Mitochondrial Disorders: Comparison
Please note this is a comparison between Version 1 by Lefkothea Papadopoulou and Version 5 by Jessie Wu.

Mitochondrial disorders represent a heterogeneous group of genetic disorders with variations in severity and clinical outcomes, mostly characterized by respiratory chain dysfunction and abnormal mitochondrial function. More specifically, mutations in the human synthesis of cytochrome c oxidase 2 (SCO2) gene, encoding the mitochondrial inner membrane Sco2 cytochrome c oxidase (COX) assembly protein, have been implicated in the mitochondrial disorder fatal infantile cardioencephalomyopathy with COX deficiency. 

 

 

  • Sco2
  • COX deficiency
  • mitochondria
  • mitochondrial disorders
  • encephalomyopathies
  • cardiac hypertrophy

1. Mitochondria: Characteristics and Function

It has been over 150 years since the discovery of the mitochondrion, the double-membrane intracellular organelle with critical roles in multiple cellular and metabolic pathways [1][2][1,2]. Still, the interest for medicinal applications targeting deficiency of their function has mostly been undertaken for the last three (3) decades.
These essential semi-autonomous organelles consist of two membranes, i.e., the outer (OMM) and the inner (IMM) mitochondrial membrane, separated by a small intermembrane soluble space (IMS). The two membranes have different architecture and permeability properties, where the OMM allows the passage of small proteins and ions, while the IMM is more restricted towards permeabilization. The IMM folds over many times and creates layered structures called cristae, which extend into the interior soluble compartment (the matrix) of the organelle [3][4][3,4]. The main function of mitochondria in eukaryotic cells is the production of chemical energy through the oxidative phosphorylation (OXPHOS) pathway [5][6][5,6]. This metabolic energy-generating pathway is embedded in the inner mitochondrial membrane and under normal physiological conditions produces more than 90% of the cellular energy. Moreover, in the matrix, metabolic pathways such as the β-oxidation of fatty acids, the tricarboxylic acid cycle (TCA or citric acid cycle or Krebs cycle), as well the urea cycle take place. Other cellular processes in which mitochondria are implicated include the initiation of apoptosis (programmed cell death) [7][8][7,8], calcium homeostasis [9], heme and iron–sulfur cluster biosynthesis [10], amino acid and lipid metabolism [11], and generation of reactive oxygen species (ROS) [12][13][12,13].
Mitochondria are highly dynamic organelles with their own set of DNA, called mitochondrial DNA (mtDNA), of which each mitochondrion in humans can have two to ten copies of circular DNA. It is widely believed that these organelles were once primitive bacteria with their own DNA that were swallowed up by larger cells more than a billion years ago.
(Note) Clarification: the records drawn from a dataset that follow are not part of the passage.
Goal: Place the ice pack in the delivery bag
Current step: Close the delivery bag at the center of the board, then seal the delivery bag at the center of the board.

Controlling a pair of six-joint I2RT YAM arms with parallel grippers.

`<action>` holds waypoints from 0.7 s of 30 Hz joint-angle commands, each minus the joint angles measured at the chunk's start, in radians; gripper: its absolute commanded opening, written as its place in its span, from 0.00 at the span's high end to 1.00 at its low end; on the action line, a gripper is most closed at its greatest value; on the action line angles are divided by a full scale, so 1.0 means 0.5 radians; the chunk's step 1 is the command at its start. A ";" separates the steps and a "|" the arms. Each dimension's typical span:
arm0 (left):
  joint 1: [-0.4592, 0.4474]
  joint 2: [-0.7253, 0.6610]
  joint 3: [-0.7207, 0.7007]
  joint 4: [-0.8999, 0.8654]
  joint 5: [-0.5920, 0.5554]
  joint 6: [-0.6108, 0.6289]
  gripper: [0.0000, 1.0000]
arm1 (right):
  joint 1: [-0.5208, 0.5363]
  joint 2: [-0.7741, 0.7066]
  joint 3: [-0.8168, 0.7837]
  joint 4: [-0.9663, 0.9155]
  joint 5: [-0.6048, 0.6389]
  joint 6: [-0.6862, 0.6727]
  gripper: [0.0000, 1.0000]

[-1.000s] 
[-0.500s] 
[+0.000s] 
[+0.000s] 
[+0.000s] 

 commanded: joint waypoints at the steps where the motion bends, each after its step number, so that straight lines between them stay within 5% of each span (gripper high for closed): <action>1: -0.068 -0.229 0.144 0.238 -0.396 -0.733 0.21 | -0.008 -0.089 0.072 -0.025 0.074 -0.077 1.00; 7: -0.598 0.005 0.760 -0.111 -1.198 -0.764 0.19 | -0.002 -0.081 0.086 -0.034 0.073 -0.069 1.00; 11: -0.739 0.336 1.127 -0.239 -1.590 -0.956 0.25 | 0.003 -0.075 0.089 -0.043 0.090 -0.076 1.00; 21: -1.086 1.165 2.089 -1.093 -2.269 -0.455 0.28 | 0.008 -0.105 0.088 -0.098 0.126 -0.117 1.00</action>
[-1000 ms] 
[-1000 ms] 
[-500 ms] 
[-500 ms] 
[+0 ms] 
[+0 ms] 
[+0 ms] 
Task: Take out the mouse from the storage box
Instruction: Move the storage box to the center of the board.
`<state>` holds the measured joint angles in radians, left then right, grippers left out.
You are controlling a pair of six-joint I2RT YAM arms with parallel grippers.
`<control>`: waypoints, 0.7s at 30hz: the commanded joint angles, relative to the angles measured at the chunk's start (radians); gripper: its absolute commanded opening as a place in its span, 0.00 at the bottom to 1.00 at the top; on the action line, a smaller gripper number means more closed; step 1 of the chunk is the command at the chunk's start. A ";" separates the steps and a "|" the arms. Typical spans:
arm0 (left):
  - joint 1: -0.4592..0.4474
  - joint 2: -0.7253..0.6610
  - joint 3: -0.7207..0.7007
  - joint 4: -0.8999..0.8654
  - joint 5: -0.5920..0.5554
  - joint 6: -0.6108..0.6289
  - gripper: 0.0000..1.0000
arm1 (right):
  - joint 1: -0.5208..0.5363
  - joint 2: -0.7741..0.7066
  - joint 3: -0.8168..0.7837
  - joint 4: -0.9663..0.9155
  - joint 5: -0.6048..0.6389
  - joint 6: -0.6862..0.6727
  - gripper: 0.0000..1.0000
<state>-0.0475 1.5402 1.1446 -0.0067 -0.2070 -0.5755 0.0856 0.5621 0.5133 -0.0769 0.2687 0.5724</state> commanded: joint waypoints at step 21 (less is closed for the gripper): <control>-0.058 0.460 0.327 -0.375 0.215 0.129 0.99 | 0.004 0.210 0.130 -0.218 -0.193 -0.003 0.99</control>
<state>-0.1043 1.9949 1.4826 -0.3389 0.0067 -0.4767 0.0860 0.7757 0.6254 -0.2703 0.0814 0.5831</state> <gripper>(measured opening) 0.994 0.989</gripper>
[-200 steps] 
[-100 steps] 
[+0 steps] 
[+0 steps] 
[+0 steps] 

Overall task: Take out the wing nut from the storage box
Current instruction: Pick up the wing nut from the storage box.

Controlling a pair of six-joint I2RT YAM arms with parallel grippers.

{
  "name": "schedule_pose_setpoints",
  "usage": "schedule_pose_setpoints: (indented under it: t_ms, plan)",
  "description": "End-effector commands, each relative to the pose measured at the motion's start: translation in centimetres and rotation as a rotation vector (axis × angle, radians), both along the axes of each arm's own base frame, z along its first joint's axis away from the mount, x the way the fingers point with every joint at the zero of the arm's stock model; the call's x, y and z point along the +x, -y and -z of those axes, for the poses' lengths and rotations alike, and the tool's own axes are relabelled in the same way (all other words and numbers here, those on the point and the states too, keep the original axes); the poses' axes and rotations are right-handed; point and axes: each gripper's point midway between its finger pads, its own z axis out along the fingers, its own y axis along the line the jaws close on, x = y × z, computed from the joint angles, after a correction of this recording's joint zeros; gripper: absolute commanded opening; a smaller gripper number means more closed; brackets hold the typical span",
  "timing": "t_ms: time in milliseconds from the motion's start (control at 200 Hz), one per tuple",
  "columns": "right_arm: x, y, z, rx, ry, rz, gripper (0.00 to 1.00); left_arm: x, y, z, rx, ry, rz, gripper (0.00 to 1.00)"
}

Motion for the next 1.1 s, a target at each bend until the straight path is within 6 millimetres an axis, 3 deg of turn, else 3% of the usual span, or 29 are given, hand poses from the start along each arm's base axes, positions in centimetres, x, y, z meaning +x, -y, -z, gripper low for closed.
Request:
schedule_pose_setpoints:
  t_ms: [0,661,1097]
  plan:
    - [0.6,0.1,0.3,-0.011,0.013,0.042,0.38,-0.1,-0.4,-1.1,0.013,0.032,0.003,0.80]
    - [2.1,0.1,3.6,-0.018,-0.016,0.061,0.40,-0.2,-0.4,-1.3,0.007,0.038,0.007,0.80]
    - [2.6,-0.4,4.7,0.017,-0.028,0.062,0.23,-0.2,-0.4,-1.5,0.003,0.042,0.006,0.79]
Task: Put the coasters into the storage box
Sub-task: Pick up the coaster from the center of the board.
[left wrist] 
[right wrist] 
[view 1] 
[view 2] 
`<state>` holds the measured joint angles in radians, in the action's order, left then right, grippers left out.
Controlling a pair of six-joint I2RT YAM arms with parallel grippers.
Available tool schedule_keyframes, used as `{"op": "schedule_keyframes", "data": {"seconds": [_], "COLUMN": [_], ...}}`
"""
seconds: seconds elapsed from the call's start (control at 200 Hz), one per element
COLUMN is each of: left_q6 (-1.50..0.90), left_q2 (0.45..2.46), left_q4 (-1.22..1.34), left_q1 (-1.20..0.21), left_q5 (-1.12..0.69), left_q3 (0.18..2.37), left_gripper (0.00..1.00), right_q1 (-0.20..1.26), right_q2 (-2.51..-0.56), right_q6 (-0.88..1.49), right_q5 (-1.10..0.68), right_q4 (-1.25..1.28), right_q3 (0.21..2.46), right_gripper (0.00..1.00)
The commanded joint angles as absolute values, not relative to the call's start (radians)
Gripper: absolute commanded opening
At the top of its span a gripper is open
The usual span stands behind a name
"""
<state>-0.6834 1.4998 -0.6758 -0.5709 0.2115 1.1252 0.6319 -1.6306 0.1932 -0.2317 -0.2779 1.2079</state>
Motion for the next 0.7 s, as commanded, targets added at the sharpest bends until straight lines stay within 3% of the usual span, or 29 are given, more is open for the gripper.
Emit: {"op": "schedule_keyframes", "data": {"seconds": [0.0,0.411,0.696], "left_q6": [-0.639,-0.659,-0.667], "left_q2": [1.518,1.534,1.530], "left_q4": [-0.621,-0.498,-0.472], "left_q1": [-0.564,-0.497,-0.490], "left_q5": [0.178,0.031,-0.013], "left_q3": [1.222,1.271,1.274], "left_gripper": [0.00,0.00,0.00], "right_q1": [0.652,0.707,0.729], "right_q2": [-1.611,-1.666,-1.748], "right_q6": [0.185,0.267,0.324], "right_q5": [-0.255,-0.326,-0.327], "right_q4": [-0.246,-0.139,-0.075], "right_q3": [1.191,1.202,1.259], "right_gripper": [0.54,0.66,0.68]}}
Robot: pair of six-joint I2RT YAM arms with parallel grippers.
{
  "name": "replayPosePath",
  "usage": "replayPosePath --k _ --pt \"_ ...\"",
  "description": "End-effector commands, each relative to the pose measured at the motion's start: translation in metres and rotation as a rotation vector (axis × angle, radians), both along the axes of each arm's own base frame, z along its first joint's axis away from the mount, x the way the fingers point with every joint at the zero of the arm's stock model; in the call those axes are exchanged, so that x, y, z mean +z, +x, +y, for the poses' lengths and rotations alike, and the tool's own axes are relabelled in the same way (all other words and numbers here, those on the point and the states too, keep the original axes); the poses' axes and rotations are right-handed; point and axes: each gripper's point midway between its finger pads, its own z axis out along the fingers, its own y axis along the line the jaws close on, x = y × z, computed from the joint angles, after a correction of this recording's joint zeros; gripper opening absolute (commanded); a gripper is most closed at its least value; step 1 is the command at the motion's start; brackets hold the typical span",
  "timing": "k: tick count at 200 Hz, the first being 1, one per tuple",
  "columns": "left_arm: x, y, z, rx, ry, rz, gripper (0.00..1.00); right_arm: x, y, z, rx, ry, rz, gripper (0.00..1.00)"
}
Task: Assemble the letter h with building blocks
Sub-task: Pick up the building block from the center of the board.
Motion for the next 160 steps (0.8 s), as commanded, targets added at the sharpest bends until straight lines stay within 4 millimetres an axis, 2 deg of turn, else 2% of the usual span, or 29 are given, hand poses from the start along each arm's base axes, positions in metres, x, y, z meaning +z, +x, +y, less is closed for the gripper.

As these bacteria and their host cells evolved, they developed a co-dependent relationship [14]. Through evolution, many of the mitochondrial genes either were lost or transferred to nucleus [15]; thus, the mitochondrial proteome is derived from both mitochondrial and nuclear DNA (nDNA). mtDNA is a highly compact, circular, double-stranded, haploid DNA strand molecule of 16,569 base pairs (bp) in humans, lacking introns and containing 37 genes that encode 13 structural subunits of the OXPHOS system (complexes I, III, IV, and V) and 22 tRNAs necessary for intramitochondrial protein synthesis and the small (12S) and large (16S) ribosomal RNAs (rRNAs) [16]. The organization of the mammalian mitochondrial genome is highly conserved [17], while only 3% of the mtDNA (the D-loop area of the 1.1 kilobases (kb) in humans) is a non-coding region and contains elements crucial for its replication and transcription [18]. The mitochondrial DNA is replicated, transcribed, and translated within the matrix space, with a modified mitochondrial genetic code differing from the universal one in four codons [19], and it is maternally inherited [20].
The number of mitochondria in cells varies between organisms, tissues, and cell types and depends mainly on their metabolic needs. These numbers range per cell from a single large mitochondrion to thousands of organelles. In humans, erythrocytes (mature red blood cells) are the only cells that lack mitochondria, while organs with high demands for energy production, such as heart, muscle, liver, kidney, and to a certain extent the brain, can have hundreds or thousands of these organelles in each cell.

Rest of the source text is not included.